Parmi les premiers pilotes invités en vidéoconférence de presse, face à un seul interlocuteur auquel les journalistes avaient communiqué leurs questions au préalable, Sebastian Vettel s’est exprimé pour la première fois sur sa prochaine fin de collaboration avec Ferrari. Et a tenu à rétablir la vérité : contrairement à ce que quasi tout le monde a écrit à l’époque, il n’a rien refusé du tout.

"J’ai été surpris, quelques semaines après le début du confinement, quand Mattia (Binotto) m’a téléphoné pour me signaler qu’il ne renouvellerait pas mon contrat", a confessé le quadruple champion du monde qui préfère le motor-home amené en Autriche par son papa à l’hôtel du team Ferrari. "Il n’y a eu aucune négociation. On n’a pas parlé d’argent."

Remercié du coup par la Scuderia, qui avait déjà dû trouver un accord avec Carlos Sainz Jr, l’Allemand a dû prendre un sacré coup au niveau de son ego. Le message est clair : Ferrari ne croit plus en lui. Les six mois à venir risquent donc d’être encore plus durs qu’imaginé… Et après ?

"Je n’ai encore discuté avec personne", poursuit-il. "Il n’y a pas urgence.

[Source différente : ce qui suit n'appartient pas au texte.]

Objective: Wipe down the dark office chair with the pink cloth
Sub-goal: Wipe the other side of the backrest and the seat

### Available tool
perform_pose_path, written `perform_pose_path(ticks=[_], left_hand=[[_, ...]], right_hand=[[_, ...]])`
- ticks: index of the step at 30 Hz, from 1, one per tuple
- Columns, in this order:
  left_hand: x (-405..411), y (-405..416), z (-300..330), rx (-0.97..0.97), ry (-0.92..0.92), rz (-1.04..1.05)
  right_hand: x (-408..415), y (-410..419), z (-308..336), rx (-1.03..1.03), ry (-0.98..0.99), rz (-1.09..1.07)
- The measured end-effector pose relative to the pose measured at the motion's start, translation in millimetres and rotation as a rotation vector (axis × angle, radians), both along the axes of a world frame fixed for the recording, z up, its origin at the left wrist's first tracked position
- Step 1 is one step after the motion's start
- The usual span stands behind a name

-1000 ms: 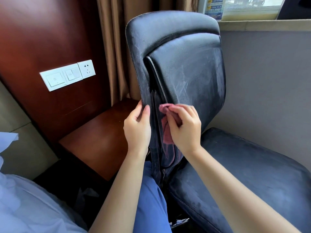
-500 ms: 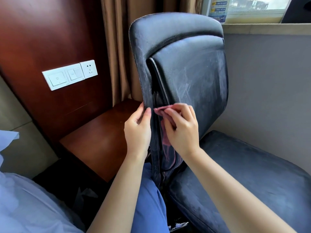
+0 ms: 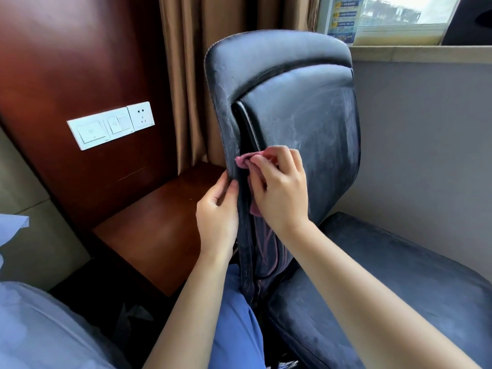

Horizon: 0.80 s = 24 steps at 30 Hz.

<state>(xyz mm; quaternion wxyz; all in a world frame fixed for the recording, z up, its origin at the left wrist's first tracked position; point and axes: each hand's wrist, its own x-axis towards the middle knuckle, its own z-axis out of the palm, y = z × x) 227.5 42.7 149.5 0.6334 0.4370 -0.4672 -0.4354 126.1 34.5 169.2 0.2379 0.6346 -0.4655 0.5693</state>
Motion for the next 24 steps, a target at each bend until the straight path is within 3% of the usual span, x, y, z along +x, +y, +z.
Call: perform_pose_path(ticks=[7, 14, 21, 24], left_hand=[[3, -3, 1, 0.019, 0.059, -0.004], [3, 4, 5, 0.034, 0.115, -0.061], [6, 0, 4, 0.068, 0.119, -0.036], [7, 1, 5, 0.070, 0.116, -0.069]], right_hand=[[-9, 19, -33, 0.072, 0.091, -0.069], [1, 0, 21, 0.018, 0.085, 0.011], [3, 13, -29, 0.137, 0.345, -0.188], [0, 13, -22, 0.116, 0.346, -0.160]])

Je veux être certain de prendre la bonne décision. Pas question d’annoncer ma retraite si c’est pour revenir six mois plus tard."

Mais l’idée aujourd’hui n’est pas nécessairement d’arrêter en F1.

"Ce n’est pas mon intention. J’ai encore envie de rouler et je suis persuadé de pouvoir encore décrocher de bons résultats si je trouve une équipe au sein de laquelle je me sens bien. Les mois à venir seront déterminants. On verra si une bonne opportunité se présente. Sinon, il sera temps de songer à faire autre chose…"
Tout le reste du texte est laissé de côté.